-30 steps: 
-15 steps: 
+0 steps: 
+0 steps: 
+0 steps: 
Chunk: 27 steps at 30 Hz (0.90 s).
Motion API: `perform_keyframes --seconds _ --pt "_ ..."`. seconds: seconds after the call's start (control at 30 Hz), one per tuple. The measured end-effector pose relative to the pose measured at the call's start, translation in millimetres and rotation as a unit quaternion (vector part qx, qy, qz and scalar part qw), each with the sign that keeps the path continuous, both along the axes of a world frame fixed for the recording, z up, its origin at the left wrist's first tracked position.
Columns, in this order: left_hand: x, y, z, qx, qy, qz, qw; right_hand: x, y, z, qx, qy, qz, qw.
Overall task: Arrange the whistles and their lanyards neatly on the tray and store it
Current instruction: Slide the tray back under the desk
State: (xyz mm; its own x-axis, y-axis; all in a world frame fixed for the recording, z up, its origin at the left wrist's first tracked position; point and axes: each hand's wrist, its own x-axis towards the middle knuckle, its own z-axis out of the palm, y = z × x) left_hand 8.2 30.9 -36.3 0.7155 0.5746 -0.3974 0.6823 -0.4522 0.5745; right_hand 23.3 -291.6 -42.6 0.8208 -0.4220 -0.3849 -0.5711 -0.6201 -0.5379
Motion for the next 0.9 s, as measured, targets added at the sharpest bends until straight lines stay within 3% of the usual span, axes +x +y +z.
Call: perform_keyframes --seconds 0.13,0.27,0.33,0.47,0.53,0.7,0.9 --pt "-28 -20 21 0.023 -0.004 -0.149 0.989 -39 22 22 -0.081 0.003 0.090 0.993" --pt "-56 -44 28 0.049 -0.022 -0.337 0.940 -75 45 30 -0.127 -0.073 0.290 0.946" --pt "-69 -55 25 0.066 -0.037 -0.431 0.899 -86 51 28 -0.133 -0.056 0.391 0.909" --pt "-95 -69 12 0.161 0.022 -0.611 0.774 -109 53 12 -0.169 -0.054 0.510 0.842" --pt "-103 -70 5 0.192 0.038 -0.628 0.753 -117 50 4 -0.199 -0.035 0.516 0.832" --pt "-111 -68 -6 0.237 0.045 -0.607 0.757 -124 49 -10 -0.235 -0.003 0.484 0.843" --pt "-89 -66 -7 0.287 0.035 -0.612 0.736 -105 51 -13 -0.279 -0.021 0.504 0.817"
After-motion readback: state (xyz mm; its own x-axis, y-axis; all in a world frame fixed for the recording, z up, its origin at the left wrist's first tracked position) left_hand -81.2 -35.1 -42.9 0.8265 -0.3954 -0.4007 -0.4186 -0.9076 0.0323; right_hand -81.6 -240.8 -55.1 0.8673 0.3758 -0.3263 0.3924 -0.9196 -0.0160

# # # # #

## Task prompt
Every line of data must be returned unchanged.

## Response box
-30 steps: 
-15 steps: 
+0 steps: 
+0 steps: 
+0 steps: 
Chunk: 27 steps at 30 Hz (0.90 s).
Motion API: `perform_keyframes --seconds _ --pt "_ ..."`. seconds: seconds after the call's start (control at 30 Hz), one per tuple. The measured end-effector pose relative to the pose measured at the call's start, translation in millimetres and rotation as a unit quaternion (vector part qx, qy, qz and scalar part qw), each with the sign that keeps the path continuous, both along the axes of a world frame fixed for the recording, z up, its origin at the left wrist's first tracked position.
Columns, in this order: left_hand: x, y, z, qx, qy, qz, qw; right_hand: x, y, z, qx, qy, qz, qw.
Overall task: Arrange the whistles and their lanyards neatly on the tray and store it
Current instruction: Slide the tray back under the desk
State: (xyz mm; its own x-axis, y-axis; all in a world frame fixed for the recording, z up, its origin at the left wrist's first tracked position; point and axes: each hand's wrist, its own x-axis towards the middle knuckle, its own z-axis out of the palm, y = z × x) left_hand 8.2 30.9 -36.3 0.7155 0.5746 -0.3974 0.6823 -0.4522 0.5745; right_hand 23.3 -291.6 -42.6 0.8208 -0.4220 -0.3849 -0.5711 -0.6201 -0.5379
Motion for the next 0.9 s, as measured, targets added at the sharpest bends until straight lines stay within 3% of the usual span, axes +x +y +z.
Call: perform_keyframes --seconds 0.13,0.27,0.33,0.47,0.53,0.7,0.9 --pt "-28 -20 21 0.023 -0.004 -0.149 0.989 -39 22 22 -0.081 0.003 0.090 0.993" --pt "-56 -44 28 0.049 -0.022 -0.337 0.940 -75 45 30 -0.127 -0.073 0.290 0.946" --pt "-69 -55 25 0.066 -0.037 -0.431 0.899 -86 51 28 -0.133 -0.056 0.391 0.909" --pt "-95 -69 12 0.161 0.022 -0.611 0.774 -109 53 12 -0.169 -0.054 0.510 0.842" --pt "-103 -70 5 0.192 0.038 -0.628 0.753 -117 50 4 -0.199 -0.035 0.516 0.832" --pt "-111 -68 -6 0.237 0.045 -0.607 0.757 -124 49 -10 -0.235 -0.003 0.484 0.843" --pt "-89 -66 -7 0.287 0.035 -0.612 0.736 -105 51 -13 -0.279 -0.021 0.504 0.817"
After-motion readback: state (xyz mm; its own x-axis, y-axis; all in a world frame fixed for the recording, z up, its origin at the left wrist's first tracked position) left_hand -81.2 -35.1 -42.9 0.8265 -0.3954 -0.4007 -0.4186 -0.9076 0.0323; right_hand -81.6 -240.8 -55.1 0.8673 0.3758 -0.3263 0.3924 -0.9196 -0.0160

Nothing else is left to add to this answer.